Selon le ministre, 17 pays africains disposent déjà de satellites opérationnels, parmi lesquels le Nigeria, le Ghana et le Sénégal. La Côte d’Ivoire entend désormais rejoindre ce groupe, dans une logique de souveraineté technologique et de développement économique.

« Aujourd’hui, 17 États africains disposent de satellites. La Côte d’Ivoire sera bientôt le 18ᵉ », a affirmé Adama Diawara, soulignant l’importance stratégique de cette orientation pour la sécurité, la gestion des ressources et la planification du développement.

Une agence spatiale nationale en préparation

Pour concrétiser cette vision, les autorités ivoiriennes travaillent à la mise en place d’une agence spatiale nationale. Le futur siège provisoire est en cours de réhabilitation à Yamoussoukro, au sein de l’Institut national polytechnique Félix Houphouët-Boigny (INP-HB).

Cette structure devrait bientôt être opérationnelle avec la nomination de sa direction générale et l’allocation d’un budget de lancement.

Des projets concrets déjà engagés

En parallèle de cette structuration institutionnelle, la Côte d’Ivoire avance déjà sur des projets techniques, notamment la conception de deux nanosatellites destinés à être placés en orbite basse.
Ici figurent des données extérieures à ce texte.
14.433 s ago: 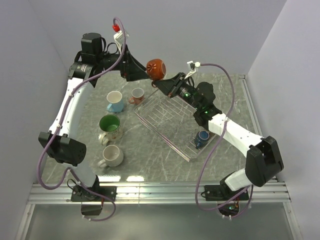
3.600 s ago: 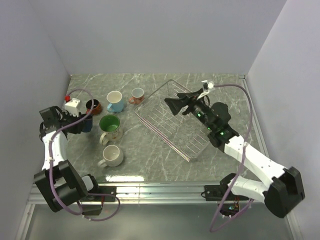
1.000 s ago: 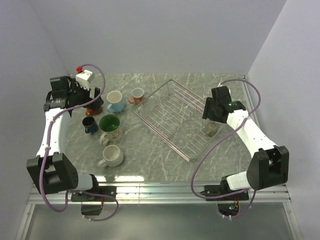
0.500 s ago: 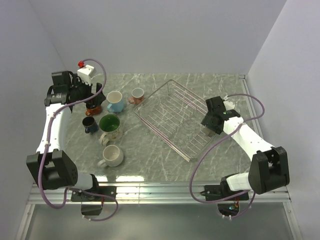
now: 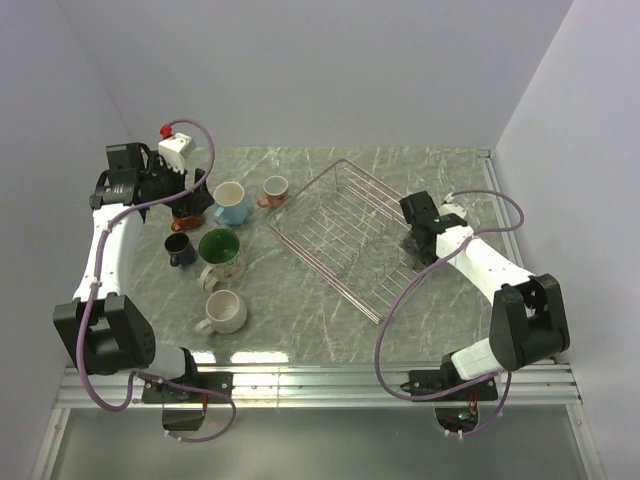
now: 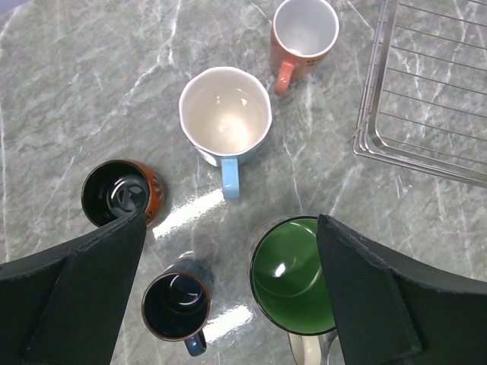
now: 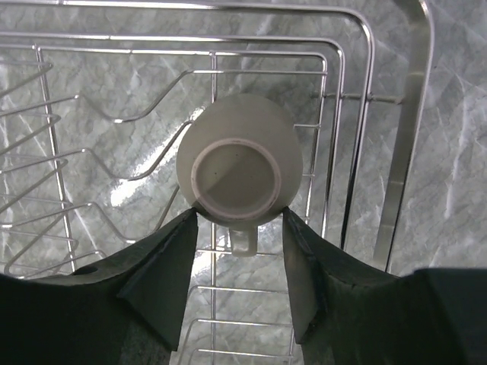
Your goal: Unload the cups from the dish rack
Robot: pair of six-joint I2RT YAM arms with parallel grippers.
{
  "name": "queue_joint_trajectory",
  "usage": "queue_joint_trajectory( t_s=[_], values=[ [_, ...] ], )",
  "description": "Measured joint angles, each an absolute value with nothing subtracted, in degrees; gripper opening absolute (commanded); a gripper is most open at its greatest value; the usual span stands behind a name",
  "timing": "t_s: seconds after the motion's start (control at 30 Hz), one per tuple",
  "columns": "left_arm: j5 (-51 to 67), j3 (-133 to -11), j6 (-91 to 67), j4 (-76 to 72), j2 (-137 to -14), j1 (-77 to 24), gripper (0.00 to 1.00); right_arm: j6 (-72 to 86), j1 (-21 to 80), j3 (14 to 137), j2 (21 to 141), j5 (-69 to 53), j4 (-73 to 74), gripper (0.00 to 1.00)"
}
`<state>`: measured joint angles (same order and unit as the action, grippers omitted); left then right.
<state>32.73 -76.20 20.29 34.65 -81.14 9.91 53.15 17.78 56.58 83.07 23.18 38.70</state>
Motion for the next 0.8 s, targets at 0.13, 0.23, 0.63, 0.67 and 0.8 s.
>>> queue_joint_trajectory(
  t_s=[0.13,0.23,0.63,0.67,0.8],
  values=[
    [33.6,-76.3,20.3,34.9,-81.3,9.9,0.99,53.6,18.5,56.5,83.1,23.5,39.0,0.51],
    [34.1,-76.3,20.3,35.0,-81.3,9.9,0.99,53.7,18.5,56.2,83.1,23.5,38.7,0.43],
    [35.1,-76.6,20.4,35.0,-81.5,9.9,0.99,52.6,18.6,53.9,85.3,22.4,37.5,0.41],
    [35.1,-76.6,20.4,35.0,-81.5,9.9,0.99,52.6,18.6,53.9,85.4,22.5,37.3,0.40],
    [35.2,-76.6,20.4,35.0,-81.5,9.9,0.99,51.2,18.6,53.9,86.2,23.2,36.6,0.24]
  ],
)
Ces satellites permettront de produire des données essentielles pour plusieurs secteurs stratégiques : agriculture et rendement agricole, prévisions météorologiques, gestion des ressources naturelles, sécurité et surveillance territoriale.

Le spatial, un levier de développement assumé

Le ministre Adama Diawara a insisté sur le fait que le spatial n’est plus un domaine réservé aux grandes puissances, mais un outil de développement accessible et nécessaire pour les États africains.
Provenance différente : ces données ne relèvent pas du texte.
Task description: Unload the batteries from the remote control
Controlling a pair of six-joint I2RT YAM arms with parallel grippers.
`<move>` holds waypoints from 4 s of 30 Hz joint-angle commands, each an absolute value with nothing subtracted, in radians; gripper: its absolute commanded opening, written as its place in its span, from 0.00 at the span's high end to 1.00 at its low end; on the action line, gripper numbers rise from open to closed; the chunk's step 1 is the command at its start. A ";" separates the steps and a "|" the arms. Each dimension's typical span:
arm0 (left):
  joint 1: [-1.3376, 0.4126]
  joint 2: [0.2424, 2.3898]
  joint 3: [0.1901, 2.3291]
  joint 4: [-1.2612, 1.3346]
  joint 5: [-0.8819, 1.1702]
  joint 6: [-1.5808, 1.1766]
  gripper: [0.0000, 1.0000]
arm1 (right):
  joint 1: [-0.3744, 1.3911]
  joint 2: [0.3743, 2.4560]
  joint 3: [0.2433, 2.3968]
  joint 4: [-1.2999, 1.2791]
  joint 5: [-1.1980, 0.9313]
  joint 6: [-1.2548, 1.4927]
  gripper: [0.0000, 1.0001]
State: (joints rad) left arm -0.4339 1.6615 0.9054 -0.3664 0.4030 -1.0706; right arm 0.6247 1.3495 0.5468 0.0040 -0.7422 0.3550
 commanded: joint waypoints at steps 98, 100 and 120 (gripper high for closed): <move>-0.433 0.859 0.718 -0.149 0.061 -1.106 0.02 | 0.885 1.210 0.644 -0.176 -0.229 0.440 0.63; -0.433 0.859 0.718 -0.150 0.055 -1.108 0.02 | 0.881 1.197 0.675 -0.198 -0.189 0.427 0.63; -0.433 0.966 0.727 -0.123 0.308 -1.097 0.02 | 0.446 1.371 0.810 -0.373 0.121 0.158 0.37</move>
Pour lui, l’enjeu principal réside dans l’intégration de ces technologies aux politiques publiques afin de répondre aux défis économiques et sociaux.

ASPEX 2026 : un tremplin pour l’écosystème spatial africain

Prévu du 24 au 26 septembre 2026 au Parc des expositions d’Abidjan, l’Africa Space Expo (ASPEX 2026) servira de plateforme d’échanges entre décideurs, chercheurs, entreprises, investisseurs et innovateurs du secteur spatial.
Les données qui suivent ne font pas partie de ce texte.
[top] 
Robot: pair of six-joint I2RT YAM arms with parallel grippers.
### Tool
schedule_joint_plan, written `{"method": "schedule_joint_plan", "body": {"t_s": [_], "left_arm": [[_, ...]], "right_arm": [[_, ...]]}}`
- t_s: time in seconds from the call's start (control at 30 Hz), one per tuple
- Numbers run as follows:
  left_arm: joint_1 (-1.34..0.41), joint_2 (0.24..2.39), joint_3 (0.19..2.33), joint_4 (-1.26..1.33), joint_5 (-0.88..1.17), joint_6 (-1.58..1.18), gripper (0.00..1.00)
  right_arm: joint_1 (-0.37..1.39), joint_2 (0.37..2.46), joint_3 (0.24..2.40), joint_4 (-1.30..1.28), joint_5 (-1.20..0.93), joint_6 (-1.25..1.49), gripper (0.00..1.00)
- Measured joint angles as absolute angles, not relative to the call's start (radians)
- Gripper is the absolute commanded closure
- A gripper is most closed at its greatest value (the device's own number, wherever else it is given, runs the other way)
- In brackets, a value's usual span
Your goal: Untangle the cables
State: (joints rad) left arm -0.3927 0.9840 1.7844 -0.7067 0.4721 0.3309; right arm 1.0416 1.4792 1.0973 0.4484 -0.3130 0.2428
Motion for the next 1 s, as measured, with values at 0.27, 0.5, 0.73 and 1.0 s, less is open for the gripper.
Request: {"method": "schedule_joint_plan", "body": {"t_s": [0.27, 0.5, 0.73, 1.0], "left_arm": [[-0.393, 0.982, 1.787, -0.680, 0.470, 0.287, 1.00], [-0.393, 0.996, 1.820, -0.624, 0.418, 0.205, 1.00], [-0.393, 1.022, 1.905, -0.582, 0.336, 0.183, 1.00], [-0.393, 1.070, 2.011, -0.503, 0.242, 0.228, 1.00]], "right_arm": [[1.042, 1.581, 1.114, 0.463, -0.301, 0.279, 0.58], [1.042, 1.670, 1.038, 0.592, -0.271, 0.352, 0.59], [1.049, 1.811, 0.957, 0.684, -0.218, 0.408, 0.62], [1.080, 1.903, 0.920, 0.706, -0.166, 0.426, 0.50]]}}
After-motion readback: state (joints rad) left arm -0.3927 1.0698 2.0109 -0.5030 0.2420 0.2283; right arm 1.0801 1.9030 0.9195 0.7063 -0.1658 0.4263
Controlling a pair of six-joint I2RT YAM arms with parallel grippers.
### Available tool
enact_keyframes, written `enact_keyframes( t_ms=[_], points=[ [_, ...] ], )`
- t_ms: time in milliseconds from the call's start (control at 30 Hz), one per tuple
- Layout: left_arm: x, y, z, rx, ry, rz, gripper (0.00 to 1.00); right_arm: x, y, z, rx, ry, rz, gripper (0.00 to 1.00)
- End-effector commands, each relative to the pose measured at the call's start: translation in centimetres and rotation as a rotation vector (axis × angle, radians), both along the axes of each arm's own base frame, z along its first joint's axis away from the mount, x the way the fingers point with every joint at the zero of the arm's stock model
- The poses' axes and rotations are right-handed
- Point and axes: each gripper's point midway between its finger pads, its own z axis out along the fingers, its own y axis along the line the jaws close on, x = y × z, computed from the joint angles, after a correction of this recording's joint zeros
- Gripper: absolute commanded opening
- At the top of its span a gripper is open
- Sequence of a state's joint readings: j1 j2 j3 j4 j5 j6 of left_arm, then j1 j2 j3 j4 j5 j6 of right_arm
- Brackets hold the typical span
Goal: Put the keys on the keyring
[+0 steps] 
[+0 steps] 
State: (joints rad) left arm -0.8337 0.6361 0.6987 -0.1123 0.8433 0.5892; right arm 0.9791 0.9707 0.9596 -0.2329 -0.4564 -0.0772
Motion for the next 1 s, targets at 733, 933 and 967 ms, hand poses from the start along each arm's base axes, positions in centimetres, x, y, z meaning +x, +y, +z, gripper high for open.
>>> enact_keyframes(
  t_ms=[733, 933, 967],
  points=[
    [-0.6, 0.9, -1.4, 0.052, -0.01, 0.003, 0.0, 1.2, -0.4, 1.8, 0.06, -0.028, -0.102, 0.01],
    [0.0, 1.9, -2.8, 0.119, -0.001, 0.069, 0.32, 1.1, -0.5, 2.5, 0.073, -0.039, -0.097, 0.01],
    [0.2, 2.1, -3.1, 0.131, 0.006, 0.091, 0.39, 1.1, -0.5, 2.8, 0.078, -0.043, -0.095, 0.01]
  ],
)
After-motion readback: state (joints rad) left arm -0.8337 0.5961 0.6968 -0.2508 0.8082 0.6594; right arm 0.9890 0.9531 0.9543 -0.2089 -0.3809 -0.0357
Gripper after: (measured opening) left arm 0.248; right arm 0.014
L’événement entend positionner Abidjan comme un hub régional des technologies spatiales et de l’innovation scientifique en Afrique.

Une ambition qui change de dimension

Avec cette annonce, la Côte d’Ivoire confirme son entrée progressive dans une nouvelle ère technologique.

Au-delà de la symbolique, cette stratégie traduit une volonté de transformation structurelle de l’économie nationale, où les technologies spatiales deviennent un outil au service de la planification, de la sécurité et du développement durable.